Binary Text Classification

This example will demonstrate how to do binary text classification. It will demonstrate a typical data science workflow using a single label dataset from the Data Labeling Service (DLS).

Start by loading in the required libraries:

import ads
import oci
import os
import pandas as pd

from sklearn.feature_extraction.text import TfidfVectorizer
from sklearn.tree import DecisionTreeClassifier


A subset of the 20 Newsgroups dataset is used in this example.

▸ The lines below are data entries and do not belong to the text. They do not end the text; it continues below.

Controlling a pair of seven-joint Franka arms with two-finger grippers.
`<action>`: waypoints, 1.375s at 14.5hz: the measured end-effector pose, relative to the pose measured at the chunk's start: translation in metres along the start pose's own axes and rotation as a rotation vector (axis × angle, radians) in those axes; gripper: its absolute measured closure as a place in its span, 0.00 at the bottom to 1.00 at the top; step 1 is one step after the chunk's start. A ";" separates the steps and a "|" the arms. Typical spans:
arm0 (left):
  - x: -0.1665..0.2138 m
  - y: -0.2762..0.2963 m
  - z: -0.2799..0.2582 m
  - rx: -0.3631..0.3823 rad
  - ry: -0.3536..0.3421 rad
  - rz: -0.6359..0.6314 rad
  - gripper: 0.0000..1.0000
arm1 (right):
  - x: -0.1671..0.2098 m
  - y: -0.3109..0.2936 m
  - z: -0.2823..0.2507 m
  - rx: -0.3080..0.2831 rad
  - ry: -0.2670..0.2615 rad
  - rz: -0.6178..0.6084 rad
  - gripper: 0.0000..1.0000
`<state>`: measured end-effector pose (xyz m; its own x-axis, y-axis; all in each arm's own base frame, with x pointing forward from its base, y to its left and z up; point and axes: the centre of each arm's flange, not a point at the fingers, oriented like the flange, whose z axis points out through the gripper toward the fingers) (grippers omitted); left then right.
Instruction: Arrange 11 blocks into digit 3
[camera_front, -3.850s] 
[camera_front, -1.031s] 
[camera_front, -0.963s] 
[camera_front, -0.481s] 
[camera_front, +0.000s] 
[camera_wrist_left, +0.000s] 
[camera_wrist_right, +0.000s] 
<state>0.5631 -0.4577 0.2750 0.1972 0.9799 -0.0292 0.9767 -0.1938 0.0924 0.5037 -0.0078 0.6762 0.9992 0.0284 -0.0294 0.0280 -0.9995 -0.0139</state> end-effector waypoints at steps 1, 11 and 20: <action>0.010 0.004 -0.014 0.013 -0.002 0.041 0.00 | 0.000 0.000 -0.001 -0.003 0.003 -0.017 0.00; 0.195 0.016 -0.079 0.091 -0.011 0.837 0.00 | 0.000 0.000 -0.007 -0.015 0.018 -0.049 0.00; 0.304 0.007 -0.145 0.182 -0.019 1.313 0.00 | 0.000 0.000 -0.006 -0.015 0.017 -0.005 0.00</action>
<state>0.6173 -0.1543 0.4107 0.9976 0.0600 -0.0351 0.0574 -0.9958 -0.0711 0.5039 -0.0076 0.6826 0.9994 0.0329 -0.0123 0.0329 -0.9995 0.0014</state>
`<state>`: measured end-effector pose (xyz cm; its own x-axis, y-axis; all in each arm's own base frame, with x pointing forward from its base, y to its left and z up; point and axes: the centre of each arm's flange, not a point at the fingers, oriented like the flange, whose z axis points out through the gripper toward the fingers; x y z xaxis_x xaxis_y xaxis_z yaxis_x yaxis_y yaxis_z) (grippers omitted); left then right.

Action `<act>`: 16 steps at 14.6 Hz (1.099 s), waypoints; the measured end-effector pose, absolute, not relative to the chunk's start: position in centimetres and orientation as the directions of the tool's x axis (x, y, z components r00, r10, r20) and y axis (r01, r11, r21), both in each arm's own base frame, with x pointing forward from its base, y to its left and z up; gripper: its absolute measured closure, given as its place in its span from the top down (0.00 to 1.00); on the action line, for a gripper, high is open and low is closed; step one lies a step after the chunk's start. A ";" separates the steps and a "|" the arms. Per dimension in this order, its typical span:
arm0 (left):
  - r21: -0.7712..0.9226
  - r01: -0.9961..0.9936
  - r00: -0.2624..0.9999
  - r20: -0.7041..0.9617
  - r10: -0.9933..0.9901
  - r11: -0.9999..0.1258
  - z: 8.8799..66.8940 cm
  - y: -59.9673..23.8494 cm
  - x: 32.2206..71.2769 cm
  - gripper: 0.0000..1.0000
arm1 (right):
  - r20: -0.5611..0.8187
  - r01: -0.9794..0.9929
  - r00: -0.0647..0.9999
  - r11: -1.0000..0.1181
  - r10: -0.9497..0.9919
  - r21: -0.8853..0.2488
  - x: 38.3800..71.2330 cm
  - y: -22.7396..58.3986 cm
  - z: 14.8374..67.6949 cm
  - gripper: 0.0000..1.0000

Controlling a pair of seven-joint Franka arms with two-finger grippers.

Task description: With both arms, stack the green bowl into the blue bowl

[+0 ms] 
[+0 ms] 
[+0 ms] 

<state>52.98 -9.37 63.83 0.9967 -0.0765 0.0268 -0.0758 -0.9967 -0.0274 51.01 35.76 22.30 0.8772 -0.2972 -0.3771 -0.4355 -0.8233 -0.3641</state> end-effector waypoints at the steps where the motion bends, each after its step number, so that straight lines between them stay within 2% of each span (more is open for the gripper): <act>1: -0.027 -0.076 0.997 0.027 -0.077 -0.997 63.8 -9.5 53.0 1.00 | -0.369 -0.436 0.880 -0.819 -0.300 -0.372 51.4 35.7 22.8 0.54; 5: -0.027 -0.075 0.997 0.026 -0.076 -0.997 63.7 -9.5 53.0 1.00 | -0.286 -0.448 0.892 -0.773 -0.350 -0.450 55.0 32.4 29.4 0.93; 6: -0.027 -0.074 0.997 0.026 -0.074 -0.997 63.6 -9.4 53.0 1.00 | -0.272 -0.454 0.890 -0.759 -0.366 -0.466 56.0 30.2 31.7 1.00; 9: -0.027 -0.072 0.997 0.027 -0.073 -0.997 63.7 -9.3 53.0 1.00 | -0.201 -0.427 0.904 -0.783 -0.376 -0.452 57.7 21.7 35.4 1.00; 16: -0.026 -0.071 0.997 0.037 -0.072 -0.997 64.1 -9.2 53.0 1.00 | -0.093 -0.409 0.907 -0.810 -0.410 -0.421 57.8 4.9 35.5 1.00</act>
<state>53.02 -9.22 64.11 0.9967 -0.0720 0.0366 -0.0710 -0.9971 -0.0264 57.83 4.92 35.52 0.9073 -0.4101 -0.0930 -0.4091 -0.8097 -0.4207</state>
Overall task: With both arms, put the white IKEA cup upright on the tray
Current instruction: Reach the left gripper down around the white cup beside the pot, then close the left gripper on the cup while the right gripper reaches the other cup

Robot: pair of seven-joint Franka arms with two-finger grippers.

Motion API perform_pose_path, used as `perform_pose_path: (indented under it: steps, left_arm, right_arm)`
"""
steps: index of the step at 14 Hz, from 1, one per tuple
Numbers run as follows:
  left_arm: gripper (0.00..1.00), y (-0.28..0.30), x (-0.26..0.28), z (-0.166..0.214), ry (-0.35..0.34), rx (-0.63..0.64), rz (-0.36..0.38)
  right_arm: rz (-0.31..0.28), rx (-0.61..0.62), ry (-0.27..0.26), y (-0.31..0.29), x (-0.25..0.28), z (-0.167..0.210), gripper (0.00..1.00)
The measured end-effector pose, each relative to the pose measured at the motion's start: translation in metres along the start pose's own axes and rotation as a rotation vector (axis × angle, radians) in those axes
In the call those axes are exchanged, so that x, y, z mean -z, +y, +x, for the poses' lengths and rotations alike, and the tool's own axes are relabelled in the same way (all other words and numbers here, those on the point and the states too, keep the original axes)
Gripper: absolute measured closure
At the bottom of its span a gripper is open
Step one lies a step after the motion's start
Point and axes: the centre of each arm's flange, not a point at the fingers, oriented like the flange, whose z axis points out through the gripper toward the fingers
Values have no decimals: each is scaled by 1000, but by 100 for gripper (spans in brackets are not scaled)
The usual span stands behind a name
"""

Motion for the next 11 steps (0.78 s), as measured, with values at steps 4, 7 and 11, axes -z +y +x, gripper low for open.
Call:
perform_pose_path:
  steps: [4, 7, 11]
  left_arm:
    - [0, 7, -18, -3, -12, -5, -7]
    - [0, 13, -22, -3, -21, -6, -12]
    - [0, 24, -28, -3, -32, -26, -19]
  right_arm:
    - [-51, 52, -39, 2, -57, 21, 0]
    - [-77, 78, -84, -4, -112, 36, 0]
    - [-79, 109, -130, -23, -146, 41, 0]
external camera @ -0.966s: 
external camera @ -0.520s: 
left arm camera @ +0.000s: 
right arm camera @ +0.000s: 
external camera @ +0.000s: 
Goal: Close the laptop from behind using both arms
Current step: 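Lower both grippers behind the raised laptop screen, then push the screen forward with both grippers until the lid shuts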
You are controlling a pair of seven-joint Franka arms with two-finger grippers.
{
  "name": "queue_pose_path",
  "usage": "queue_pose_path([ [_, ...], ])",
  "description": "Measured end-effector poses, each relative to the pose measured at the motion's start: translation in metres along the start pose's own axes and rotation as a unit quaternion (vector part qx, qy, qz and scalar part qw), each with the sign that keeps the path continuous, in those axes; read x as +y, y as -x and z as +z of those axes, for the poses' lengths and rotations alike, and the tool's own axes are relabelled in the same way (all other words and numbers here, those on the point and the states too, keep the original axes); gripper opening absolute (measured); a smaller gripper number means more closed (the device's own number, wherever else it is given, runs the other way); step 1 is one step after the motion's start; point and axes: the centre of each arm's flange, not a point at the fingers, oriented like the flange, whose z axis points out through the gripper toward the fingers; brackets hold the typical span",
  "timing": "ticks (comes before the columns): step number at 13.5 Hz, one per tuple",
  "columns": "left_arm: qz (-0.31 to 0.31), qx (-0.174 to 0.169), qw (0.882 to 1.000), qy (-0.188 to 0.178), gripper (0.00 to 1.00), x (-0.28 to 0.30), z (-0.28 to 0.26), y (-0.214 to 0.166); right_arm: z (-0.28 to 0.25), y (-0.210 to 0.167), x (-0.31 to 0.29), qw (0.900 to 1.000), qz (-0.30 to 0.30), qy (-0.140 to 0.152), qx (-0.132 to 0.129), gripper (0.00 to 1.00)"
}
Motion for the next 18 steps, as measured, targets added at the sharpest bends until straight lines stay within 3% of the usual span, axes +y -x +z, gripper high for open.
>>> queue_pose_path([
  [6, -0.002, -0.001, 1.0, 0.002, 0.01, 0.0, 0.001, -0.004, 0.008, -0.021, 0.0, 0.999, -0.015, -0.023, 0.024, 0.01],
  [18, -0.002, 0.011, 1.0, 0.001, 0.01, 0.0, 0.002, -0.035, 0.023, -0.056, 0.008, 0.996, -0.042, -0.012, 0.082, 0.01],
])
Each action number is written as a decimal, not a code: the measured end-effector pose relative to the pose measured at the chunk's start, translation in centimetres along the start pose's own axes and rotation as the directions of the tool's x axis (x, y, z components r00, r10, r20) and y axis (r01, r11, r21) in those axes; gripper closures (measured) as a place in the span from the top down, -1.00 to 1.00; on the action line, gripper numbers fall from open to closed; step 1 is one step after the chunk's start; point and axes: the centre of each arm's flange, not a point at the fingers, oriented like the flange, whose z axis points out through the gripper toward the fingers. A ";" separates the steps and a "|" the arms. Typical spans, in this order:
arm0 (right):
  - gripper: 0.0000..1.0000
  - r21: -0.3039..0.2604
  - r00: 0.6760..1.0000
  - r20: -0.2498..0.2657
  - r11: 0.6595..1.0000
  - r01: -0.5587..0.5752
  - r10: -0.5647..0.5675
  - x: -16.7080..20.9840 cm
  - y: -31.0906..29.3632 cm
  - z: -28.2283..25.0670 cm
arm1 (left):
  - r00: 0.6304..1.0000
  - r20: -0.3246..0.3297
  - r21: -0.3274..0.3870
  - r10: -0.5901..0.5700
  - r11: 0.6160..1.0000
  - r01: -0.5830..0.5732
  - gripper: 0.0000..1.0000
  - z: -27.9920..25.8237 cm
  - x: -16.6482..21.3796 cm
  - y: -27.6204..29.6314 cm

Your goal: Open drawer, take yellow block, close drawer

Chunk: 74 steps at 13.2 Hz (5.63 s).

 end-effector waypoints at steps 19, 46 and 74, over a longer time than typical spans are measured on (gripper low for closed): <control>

The complete dataset is a collection of approximately 20,000 newsgroup documents partitioned across 20 different newsgroups. The dataset is popular for experiments where the machine learning application predicts which newsgroup a record belongs to.

Since this example is a binary classification, only the rec.sport.baseball and sci.space newsgroups are used. The dataset was previously labeled in the Data Labeling service. The metadata was exported and saved in a publicly accessible Object Storage bucket.

The data was previously labeled in the Data Labeling service. The metadata was exported and was saved in a publicly accessible Object Storage bucket. The metadata JSONL file is used to import the data and labels.


You use the .read_labeled_data() method to read in the metadata file, record file, and the entire corpus of documents. Only the metadata file has to be specified because it contains references to the record and corpus documents. The .read_labeled_data() method returns a dataframe that is easy to work with.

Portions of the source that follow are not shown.